Alvin üstelemedi. Beklemesine gerek yoktu. Yanıt açık olduğu için gerek yoktu. Ayrıca Diaspar’da aklı oyalayacak pek çok şey olduğundan bu özlemi, tüm Diaspar’da sadece ona özgü gibi görünen, kendisi dışında hiç kimse duymuyora benzeyen bu garip özlemi aylar boyunca rahatça unutabilirdi.
Diaspar başlı başma bir dünyaydı. İnsanoğlu geçmişin yıkıntıları arasından çekip çıkarabildiği her şeyini, tüm hâzinelerini burada toplamıştı. Şimdiye dek gelip geçmiş tüm kentler Diaspar’a kendilerinden bir şeyler vermişlerdi. Diaspar’ın adı insanoğlunun artık yitirmiş olduğu dünyalarda daha istilacıların gelişinden bile önce nam salmıştı.

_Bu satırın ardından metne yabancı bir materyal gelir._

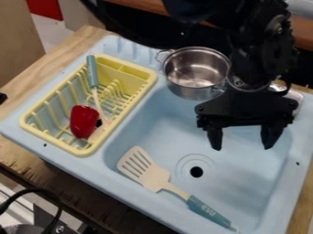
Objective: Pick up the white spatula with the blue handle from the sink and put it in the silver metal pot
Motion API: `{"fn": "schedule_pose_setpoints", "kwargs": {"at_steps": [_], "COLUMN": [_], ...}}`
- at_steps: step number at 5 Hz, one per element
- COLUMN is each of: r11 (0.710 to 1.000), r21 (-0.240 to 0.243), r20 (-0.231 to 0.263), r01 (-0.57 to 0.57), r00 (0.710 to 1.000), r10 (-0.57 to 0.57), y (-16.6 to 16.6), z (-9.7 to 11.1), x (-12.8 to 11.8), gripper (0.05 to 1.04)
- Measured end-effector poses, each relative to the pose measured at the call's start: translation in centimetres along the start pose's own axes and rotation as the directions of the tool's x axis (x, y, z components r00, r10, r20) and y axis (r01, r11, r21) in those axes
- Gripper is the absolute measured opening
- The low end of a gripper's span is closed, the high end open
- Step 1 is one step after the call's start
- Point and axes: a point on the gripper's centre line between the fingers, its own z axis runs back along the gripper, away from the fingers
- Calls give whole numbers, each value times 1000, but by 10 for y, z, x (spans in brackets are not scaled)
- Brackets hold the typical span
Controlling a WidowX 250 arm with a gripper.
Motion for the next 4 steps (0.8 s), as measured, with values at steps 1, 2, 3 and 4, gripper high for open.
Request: {"fn": "schedule_pose_setpoints", "kwargs": {"at_steps": [1,2,3,4], "r11": [999,977,950,906], "r21": [28,123,185,212], "r20": [-20,-18,-15,1], "r01": [-17,-172,-253,-366], "r00": [1000,984,965,927], "r10": [17,175,260,374], "y": [5,16,23,28], "z": [-6,-8,-15,-23], "x": [-4,-10,-14,-14], "gripper": [999,999,999,999]}}
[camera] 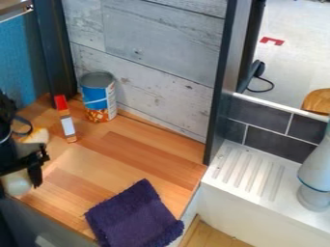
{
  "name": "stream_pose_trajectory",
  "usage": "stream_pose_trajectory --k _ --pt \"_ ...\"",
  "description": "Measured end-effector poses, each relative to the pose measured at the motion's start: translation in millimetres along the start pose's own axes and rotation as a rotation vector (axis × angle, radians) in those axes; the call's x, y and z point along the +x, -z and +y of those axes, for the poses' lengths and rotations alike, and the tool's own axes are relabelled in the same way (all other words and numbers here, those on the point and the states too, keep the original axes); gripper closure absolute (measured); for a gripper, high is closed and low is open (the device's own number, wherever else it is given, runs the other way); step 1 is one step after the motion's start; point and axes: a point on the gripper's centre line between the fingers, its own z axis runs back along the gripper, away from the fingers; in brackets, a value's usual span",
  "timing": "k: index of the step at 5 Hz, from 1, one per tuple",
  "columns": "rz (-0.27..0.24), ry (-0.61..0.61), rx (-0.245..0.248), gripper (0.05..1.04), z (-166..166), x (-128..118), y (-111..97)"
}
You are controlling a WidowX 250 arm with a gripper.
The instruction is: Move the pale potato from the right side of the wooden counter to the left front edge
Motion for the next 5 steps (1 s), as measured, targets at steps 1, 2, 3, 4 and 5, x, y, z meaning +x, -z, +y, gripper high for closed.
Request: stream_pose_trajectory --k 1,2,3,4,5 --pt "-0.003 0.009 -0.021 0.233 -6.6 9.1 6.7" --pt "0.014 0.009 -0.037 0.233 -11.3 9.1 15.6" --pt "0.035 -0.006 -0.044 0.233 -13.0 5.5 23.1" --pt "0.041 -0.015 -0.049 0.193 -14.4 6.1 23.4" --pt "0.059 -0.026 -0.042 0.069 -13.5 2.9 23.1"
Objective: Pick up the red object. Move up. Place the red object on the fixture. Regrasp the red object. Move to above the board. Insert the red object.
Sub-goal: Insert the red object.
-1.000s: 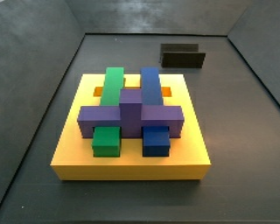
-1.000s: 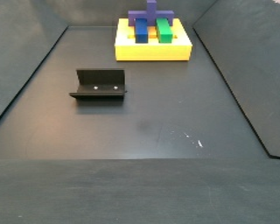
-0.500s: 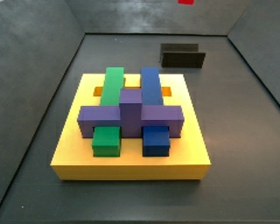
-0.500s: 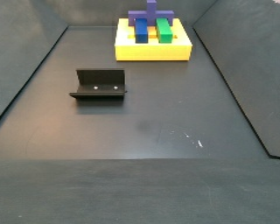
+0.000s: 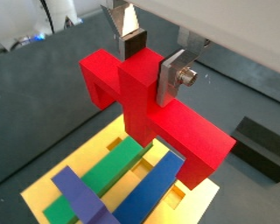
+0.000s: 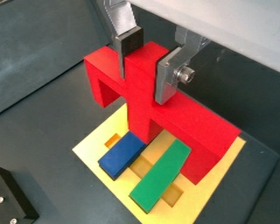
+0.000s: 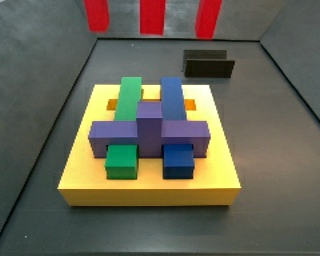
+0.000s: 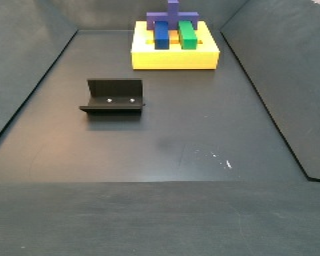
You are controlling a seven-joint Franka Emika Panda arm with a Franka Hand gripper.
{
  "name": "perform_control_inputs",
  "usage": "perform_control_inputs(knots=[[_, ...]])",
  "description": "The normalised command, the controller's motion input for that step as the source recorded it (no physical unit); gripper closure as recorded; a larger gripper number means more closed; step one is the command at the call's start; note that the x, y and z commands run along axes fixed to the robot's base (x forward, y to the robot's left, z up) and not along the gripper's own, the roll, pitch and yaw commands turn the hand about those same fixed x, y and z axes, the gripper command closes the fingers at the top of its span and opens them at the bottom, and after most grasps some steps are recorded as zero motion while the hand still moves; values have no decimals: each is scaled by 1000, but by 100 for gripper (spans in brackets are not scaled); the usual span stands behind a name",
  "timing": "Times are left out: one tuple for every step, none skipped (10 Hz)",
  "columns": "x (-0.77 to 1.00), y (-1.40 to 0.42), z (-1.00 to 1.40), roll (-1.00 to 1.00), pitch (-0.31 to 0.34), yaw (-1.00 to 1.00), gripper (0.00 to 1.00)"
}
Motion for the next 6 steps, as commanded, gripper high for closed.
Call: perform_control_inputs(knots=[[0,109,-723,-129,-201,157,100],[0,0,-586,-207,-174,191,100],[0,0,-534,-237,-164,186,100],[0,0,-640,-193,-164,100,100],[0,83,-711,-161,-161,49,100],[0,157,-737,-160,-143,74,100]])
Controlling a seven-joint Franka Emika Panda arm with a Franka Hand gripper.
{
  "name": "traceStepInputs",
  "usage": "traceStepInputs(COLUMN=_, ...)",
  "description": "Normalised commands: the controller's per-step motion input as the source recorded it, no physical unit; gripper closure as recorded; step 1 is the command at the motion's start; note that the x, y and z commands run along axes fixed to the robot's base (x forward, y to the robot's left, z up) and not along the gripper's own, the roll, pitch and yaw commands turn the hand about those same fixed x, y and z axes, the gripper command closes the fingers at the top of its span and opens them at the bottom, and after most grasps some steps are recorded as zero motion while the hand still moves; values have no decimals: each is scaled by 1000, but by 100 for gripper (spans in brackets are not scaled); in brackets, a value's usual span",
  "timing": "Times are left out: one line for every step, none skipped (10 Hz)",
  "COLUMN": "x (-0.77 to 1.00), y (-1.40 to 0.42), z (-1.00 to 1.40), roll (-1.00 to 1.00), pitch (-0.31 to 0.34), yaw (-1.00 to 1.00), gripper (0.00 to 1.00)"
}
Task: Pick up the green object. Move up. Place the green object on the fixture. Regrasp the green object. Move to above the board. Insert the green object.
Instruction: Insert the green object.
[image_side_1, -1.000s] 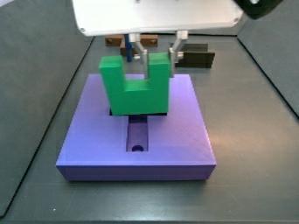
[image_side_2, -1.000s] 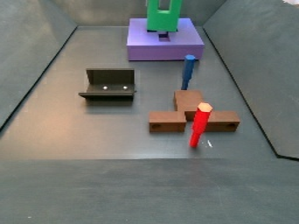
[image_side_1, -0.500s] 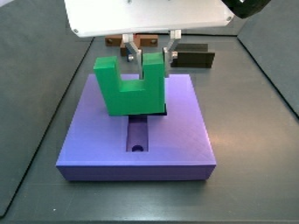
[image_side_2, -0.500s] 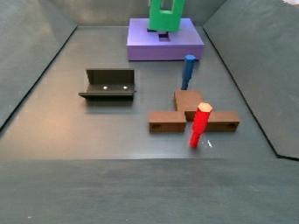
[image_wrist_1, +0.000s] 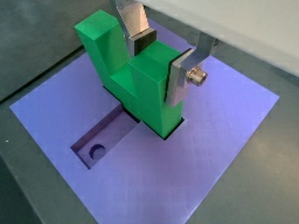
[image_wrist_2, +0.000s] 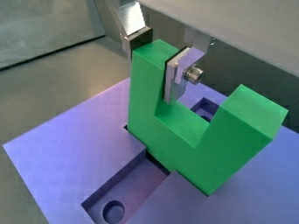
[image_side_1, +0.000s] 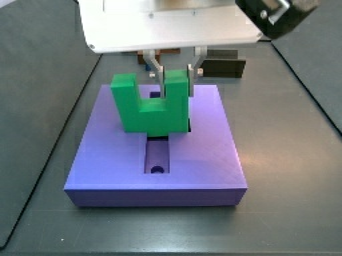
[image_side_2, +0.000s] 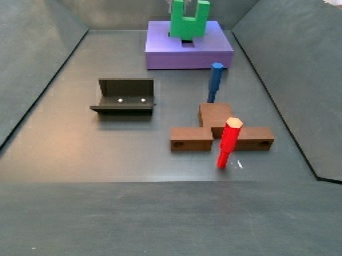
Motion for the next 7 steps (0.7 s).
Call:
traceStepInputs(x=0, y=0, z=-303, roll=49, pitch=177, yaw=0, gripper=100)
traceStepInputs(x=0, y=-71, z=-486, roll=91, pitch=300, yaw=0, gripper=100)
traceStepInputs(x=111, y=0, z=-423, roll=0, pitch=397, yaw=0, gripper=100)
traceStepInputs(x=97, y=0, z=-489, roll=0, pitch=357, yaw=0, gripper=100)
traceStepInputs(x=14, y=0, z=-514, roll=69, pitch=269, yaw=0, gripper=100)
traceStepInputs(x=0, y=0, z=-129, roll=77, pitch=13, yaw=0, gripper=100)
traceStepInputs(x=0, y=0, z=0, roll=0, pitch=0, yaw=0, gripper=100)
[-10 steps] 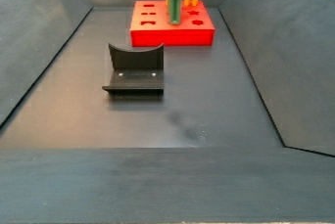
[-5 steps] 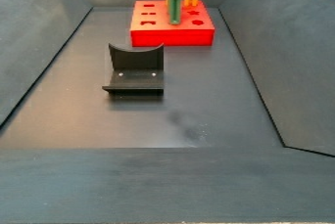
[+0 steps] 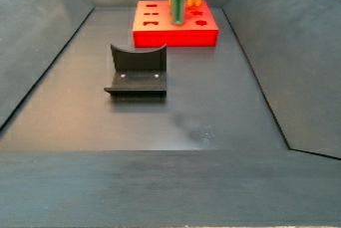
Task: Pick up the star object. Move up. Move to above the board. Insert the star object.
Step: Insert the star object.
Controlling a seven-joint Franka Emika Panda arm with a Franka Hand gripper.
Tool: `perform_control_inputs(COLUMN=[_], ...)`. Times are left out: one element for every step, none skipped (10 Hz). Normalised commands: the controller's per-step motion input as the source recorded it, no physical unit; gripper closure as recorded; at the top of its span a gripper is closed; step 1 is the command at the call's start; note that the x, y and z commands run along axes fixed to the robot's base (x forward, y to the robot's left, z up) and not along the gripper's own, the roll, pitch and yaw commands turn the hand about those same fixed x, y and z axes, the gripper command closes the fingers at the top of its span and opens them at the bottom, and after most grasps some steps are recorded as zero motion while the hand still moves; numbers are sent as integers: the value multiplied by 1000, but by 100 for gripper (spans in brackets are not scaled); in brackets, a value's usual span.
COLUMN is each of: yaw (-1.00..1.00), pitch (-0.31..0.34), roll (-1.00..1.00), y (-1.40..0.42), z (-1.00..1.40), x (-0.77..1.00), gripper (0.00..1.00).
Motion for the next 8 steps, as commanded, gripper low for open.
perform_control_inputs(yaw=[140, 131, 111, 111, 123, 140, 200, 251], pitch=[-53, -36, -6, -1, 0, 0, 0, 0], roll=[0, 1, 0, 0, 3, 36, 113, 206], y=[-97, -157, -114, -120, -134, -74, -69, -31], z=[-926, -929, -949, -949, -983, -954, -900, -720], x=[0, 14, 66, 31, 26, 11, -26, -269], gripper=[100, 100, 100, 100, 100, 100, 100, 100])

Diaspar, Altın Çağların tüm ustalığı, tüm ince sanatı zevkiyle inşa edilmişti. Altın Çağın bu saltanatlı, bu unutulmaz günleri sonuna yaklaşırken deha sahibi insanlar kente yeni bir görünüm verip kenti makinelerle, ölümsüz kılan makinelerle donatmışlardı. Bu sebepten de Diaspar hep var olacak, insanoğlunun ahfadım zamanın nehri üzerinde hep güvenle taşıyacaktı.
Diasparlılar belki de dünyada kendilerinden önce yaşamış olanlar kadar hallerinden memnun, kendi yaşam ölçülerine göre de kuşkusuz mutluydular. Milyonlarca asrın el emeği ile göz nuru Diaspar’ın debdebesine adanmış olduğundan, uzun ömürlerini hiçbir zaman aşınmamış güzellikler içinde geçirmekteydiler.

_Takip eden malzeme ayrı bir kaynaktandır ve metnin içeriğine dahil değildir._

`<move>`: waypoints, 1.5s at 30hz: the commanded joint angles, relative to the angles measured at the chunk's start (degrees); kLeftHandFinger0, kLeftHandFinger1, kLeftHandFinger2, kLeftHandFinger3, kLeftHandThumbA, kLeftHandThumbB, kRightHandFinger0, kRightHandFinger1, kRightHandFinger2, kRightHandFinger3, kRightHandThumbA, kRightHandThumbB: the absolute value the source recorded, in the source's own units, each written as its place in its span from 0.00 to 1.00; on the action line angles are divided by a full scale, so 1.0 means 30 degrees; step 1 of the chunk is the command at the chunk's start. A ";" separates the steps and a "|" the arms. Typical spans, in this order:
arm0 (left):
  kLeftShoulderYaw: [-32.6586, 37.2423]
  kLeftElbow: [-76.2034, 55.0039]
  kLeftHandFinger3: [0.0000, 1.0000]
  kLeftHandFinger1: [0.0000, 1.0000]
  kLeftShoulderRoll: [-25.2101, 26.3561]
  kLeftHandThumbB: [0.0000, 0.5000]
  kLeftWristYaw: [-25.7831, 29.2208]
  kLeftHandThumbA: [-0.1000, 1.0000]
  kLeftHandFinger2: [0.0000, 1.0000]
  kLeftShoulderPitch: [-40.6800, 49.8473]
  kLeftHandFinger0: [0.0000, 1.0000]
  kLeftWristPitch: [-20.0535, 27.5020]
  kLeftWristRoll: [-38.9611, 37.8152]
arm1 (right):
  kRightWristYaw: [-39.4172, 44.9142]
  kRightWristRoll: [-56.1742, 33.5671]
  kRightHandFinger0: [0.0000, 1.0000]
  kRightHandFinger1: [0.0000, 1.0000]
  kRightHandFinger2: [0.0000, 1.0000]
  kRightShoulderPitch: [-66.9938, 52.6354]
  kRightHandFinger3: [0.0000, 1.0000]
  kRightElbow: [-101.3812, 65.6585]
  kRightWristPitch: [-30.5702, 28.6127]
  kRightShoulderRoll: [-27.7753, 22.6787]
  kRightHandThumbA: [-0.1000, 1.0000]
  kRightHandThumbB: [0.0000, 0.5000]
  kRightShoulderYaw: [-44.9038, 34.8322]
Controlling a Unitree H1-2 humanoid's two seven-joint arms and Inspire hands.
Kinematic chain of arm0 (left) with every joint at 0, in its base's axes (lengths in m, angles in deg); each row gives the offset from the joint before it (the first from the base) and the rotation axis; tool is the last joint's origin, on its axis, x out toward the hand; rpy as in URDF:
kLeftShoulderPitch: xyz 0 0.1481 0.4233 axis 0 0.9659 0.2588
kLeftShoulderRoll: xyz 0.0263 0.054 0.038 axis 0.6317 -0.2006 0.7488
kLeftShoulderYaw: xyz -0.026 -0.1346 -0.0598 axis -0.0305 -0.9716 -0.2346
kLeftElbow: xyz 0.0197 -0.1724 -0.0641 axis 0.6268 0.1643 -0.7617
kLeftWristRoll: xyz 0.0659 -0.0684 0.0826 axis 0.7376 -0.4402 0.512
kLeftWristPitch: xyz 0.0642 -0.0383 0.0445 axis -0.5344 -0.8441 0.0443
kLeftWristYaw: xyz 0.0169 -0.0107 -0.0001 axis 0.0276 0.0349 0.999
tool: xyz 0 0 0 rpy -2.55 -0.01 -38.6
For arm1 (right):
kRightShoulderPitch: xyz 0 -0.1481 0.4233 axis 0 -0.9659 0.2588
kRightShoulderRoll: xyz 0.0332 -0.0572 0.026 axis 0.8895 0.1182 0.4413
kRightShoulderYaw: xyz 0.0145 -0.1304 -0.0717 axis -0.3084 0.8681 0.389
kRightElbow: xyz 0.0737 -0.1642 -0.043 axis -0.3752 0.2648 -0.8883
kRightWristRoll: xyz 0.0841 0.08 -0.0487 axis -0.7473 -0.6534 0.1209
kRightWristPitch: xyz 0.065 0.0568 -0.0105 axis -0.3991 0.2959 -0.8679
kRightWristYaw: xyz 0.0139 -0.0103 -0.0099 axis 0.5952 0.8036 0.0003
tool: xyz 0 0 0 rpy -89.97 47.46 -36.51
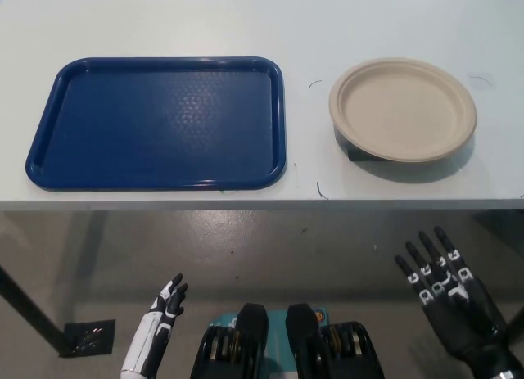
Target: Use the right hand to pick up a plate from a leveled surface and place it into a tray on the left side
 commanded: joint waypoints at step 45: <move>0.0274 -0.0864 1.00 1.00 0.0182 0.00 0.0104 1.00 1.00 -0.0252 1.00 0.0883 0.0919 | 0.0240 -0.3411 1.00 1.00 1.00 0.4440 1.00 0.3637 0.2811 0.0937 1.00 0.75 -0.2621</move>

Burası, asırlardan beri mültefit, nazlı bir gerileme dönemi içine girmiş olan bu dünya, Alvin’in dünyasıydı ve şimdiki zaman geçmişi unutturacak kadar göz kamaştıran bir zaman olduğundan Alvin henüz bu gerilemenin farkında değildi. Değildi çünkü gençliğinin uzun asırları giderek tükenmeden önce öğreneceği, yapacağı o kadar, o kadar çok şey vardı ki.
Alvin’i ilk çeken sanat dalı Musiki olmuş; bir süre birçok çalgıyı deneyip öğrenmeye çalışmıştı ama bu en eski sanat dalı öylesine karmaşıktı ki tüm inceliklerini öğrenmesi rahat rahat bin yıl alabilirdi. Bir dinleyici olabileceğini, ama asla bir çalgıcı, hele hele besteci olamayacağını nihayet anlayan Alvin sonunda Musikiden vazgeçip bu konudaki düşlerini kalbine gömmüştü.